Vengono designati quali responsabili scientifici:
- per il Dipartimento: Xxxx. Xxxxxxx Xxxxxxxxxx, ordinario per il settore scientifico disciplinare BIO/18, nonché Direttore del Centro di Genomica Funzionale;
- per il MEYER: Xxxx. Xxxxx Xxxxxxxx, Professore Ordinario di Neuropsichiatria Infantile all’Università di Firenze, nonché Direttore del Centro di Eccellenza di Neuroscienze dell’AOU Meyer.
Art. 4 – Oneri
Ciascuna parte si assume i rispettivi oneri nascenti nell’ambito del presente accordo.

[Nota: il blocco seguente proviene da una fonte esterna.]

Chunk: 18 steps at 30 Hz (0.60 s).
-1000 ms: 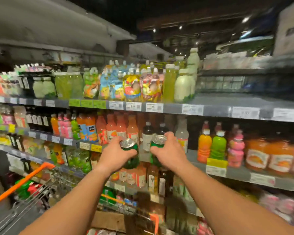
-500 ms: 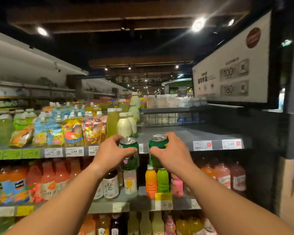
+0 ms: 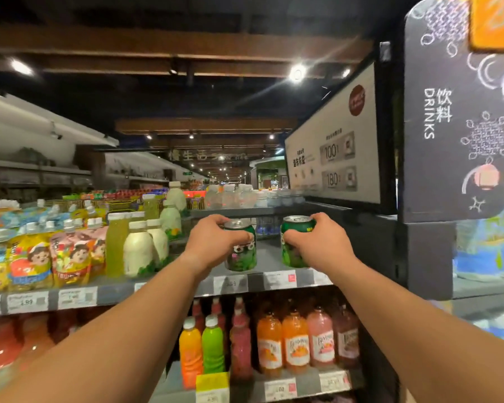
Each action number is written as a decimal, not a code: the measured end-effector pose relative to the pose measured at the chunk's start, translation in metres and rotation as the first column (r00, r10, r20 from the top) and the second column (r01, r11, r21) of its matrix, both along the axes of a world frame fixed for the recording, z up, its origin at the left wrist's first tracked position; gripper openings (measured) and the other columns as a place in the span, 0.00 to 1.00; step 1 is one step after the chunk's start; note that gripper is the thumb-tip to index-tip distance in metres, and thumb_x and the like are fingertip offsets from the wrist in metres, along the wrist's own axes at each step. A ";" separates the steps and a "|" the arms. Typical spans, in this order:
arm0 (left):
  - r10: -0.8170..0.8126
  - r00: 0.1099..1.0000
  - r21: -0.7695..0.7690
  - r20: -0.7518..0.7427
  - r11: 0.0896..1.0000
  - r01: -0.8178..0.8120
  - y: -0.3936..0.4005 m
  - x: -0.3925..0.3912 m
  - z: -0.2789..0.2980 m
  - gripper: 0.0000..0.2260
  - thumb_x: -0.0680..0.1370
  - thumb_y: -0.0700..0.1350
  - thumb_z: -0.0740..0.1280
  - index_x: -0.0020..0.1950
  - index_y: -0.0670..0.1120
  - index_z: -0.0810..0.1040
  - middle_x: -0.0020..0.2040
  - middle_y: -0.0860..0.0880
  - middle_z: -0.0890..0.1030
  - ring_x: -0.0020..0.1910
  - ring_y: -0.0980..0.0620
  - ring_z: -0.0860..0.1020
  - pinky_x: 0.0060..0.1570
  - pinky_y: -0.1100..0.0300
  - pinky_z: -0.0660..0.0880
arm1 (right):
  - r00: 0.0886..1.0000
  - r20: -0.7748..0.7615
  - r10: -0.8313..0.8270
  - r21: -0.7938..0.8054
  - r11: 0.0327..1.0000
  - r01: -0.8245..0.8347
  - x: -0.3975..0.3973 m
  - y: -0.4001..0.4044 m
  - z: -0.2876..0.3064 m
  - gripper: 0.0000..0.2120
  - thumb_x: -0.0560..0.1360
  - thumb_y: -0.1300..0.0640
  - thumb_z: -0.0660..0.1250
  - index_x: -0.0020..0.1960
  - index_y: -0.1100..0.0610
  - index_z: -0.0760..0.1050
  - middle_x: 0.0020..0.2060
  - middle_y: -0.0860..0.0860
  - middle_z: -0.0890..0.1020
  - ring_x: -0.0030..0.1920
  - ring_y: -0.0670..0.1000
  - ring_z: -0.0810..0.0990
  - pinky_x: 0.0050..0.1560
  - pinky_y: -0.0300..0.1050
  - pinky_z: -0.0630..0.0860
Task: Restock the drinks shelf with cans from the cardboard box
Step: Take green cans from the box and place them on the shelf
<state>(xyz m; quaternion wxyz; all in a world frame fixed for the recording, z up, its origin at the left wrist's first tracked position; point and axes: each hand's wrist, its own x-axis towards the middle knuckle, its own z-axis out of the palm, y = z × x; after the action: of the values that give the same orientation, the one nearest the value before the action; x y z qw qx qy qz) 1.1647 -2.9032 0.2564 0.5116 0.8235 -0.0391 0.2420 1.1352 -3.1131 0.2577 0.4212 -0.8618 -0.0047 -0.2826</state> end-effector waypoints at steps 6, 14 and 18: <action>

Tuttavia le Parti concordano che, in considerazione dei rilevanti costi dei materiali per l’effettuazione del sequenziamento massivo del DNA, il MEYER si impegna a coprire i costi che il Dipartimento dovrà sostenere per i reagenti ed il personale (assegni di ricerca e borse di studio), mediante l’erogazione di un contributo pari a € 576.000,00 da corrispondere secondo le seguenti modalità:
- il 30% dell’ammontare totale pari a € 172.800,00 al momento della sottoscrizione;
- il 35% dell’ammontare totale pari a € 201.600,00 trascorsi 6 mesi;
- il restante 35% dell’ammontare totale pari a € 201.600,00 alla scadenza dell’accordo di collaborazione.
Art. 5 - Durata
Il presente accordo di collaborazione avrà durata di dodici mesi a decorrere dalla data della sottoscrizione.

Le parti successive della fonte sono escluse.